Homing pigeons use smell to navigate
Washington – A new study has provided evidence that the information pigeons use as a map is in fact available in the atmosphere: odours and winds allow them to find their way home.
Experiments over the past 40 years have shown that homing pigeons get disoriented when their sense of smell is impaired or when they don’t have access to natural winds at their home site.

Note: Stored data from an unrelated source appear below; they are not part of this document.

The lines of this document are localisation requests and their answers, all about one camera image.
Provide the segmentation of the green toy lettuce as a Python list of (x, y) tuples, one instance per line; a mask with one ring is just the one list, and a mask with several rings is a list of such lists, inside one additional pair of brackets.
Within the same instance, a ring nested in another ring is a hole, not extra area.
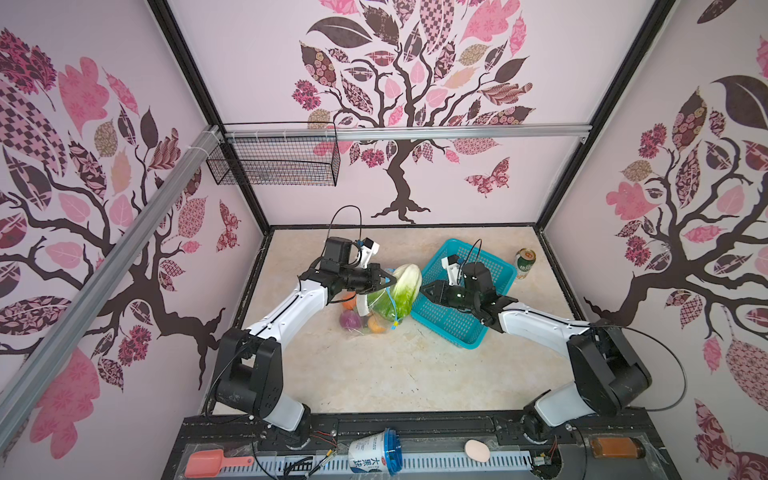
[(371, 311), (395, 323), (401, 322), (410, 315), (420, 293), (422, 273), (416, 264), (404, 264), (392, 271), (392, 274), (397, 278), (397, 283), (385, 290), (370, 294), (368, 307)]

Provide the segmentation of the clear blue zip top bag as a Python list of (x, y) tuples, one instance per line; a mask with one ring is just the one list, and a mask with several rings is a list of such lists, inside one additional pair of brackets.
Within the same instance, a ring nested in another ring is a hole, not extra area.
[(358, 298), (343, 303), (339, 316), (342, 329), (360, 335), (385, 334), (403, 323), (411, 314), (419, 296), (422, 273), (417, 265), (404, 264), (391, 274), (397, 279), (393, 287), (387, 287), (366, 297), (367, 314), (360, 312)]

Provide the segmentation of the yellow brown toy potato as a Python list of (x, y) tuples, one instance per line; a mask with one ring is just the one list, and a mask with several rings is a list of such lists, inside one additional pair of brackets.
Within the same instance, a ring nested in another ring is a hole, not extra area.
[(389, 329), (387, 322), (377, 315), (371, 315), (367, 319), (367, 328), (374, 334), (383, 334)]

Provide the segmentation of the purple toy onion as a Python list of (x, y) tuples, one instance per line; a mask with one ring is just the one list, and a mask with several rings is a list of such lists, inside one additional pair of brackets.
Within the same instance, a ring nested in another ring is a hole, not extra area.
[(339, 317), (339, 324), (345, 330), (360, 330), (363, 328), (362, 317), (354, 310), (343, 310)]

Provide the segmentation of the orange toy pumpkin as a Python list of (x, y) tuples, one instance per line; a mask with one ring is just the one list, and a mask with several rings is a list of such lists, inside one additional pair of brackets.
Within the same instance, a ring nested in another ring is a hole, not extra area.
[(350, 298), (347, 298), (342, 302), (342, 307), (344, 310), (355, 310), (356, 302), (357, 302), (357, 295), (354, 294)]

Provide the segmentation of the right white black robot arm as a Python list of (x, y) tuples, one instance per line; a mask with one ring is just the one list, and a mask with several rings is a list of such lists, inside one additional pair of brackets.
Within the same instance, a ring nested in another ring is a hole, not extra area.
[(581, 417), (615, 417), (651, 386), (649, 370), (618, 327), (577, 323), (503, 295), (481, 262), (460, 266), (448, 258), (443, 268), (446, 280), (420, 289), (428, 301), (547, 347), (570, 362), (574, 380), (523, 409), (521, 429), (529, 442), (543, 444), (553, 429)]

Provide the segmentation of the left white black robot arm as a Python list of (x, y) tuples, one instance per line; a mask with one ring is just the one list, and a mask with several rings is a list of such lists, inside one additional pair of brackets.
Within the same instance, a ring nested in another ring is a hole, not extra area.
[(368, 295), (395, 285), (393, 274), (373, 263), (365, 268), (309, 268), (297, 287), (262, 320), (231, 328), (221, 338), (206, 401), (215, 401), (286, 432), (295, 432), (310, 409), (283, 392), (283, 348), (336, 295)]

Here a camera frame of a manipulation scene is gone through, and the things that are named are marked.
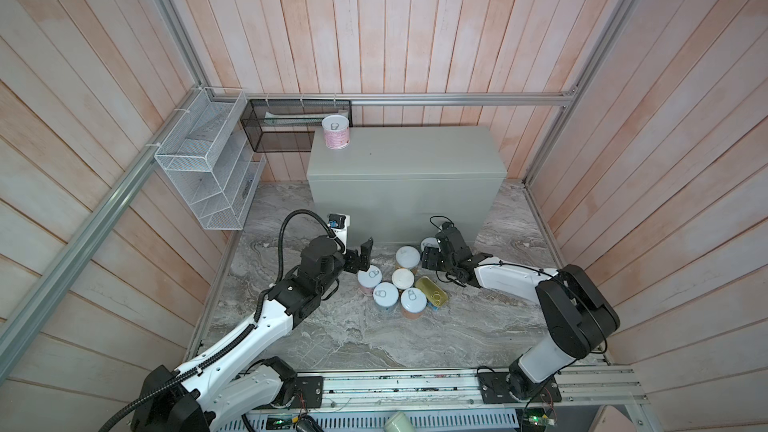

But many researchers were not convinced that wind-borne odours could provide the map pigeons need to navigate.
Now, Hans Wallraff of the Max Planck Institute for Ornithology in Seewiesen, Germany, has shown that the atmosphere does contain the necessary information to help pigeons find their way home.
In previous research, Wallraff collected air samples at over 90 sites within a 200 km radius around a former pigeon loft near Wurzburg in southern Germany.
The samples revealed that the ratios among certain “volatile organic compounds” (chemicals that can be a source of scents and odours) in the atmosphere increase or decrease along specific directions.
“For instance, the percentage of compound A in the sum A+B or A+B+C+D increases the farther one moves from north to south,” Wallraff said.
These changes in compound ratios translate into changes in perceived smell.
But a pigeon that has never left its loft does not know in what directions what changes occur – unless it has been exposed to winds at its home site.
The findings are published in Biogeosciences, an open access journal of the European Geosciences Union (EGU).